The algorithm might misunderstand that data has some kind of hierarchy/order 0 < 1 < 2 … < 6 and might give 6X more weight to into calculation
One Hot Encoding
In One Hot Encoding, each category value is converted into a new column and assigned a 1 or 0 (notation for true/false) value to the column.
Apply one-hot encoding into the same bridge type column.
Scaling and Transformation
Most machine learning algorithms take into account only the magnitude of the measurements, not the units of those measurements. So that is expressed in a very high magnitude (number), which may affect the prediction a lot more than an equally important feature.
Example :- you have two lengths, l1 = 250 cm and l2 = 2.5 m. We, humans, see that these two are identical lengths (l1 = l2), but most ML algorithms interpret this quite differently.

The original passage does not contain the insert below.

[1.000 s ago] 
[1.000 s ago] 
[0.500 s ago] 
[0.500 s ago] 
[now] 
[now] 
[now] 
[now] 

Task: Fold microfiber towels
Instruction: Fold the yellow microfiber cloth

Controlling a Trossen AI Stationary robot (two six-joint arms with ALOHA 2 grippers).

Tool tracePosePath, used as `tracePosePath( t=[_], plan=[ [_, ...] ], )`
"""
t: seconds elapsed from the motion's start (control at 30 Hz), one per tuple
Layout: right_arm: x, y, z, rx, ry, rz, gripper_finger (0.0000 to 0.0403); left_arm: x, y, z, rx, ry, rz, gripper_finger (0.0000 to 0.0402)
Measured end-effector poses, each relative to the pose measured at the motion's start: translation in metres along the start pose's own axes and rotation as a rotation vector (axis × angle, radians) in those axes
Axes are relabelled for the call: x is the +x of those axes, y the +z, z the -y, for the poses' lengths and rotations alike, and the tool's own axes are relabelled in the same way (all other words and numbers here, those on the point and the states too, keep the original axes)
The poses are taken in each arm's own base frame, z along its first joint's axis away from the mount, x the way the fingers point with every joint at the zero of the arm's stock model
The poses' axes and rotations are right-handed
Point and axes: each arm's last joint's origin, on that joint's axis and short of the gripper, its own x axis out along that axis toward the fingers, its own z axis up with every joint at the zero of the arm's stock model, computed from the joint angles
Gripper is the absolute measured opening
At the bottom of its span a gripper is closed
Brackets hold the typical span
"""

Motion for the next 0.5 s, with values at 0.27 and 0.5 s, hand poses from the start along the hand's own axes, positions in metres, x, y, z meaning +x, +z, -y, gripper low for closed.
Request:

Consider following data set
In the above dataset contain age and salary column suppose you want to perform some machine learning model into this data the model facing problem because both columns contain different range so the feature scaling is required.
The following are two ways to perform feature scaling.
Before applying machine learning models, we should split the data into two parts as the training set and test set. If we use 100% of the data gathered(full dataset) in training the model, we will be out of data for testing the accuracy of the model that we have built. So we generally split the dataset into a 70:30 or 80:20 ratio (trainset: test set). Special care needs to be taken in splitting the data.
The Machine Learning model is built using the training data. The training data helps the model to identify key trends and patterns essential to predict the output.
After the model is trained, it must be tested to evaluate how accurately it can predict an outcome. This is done by the testing data set.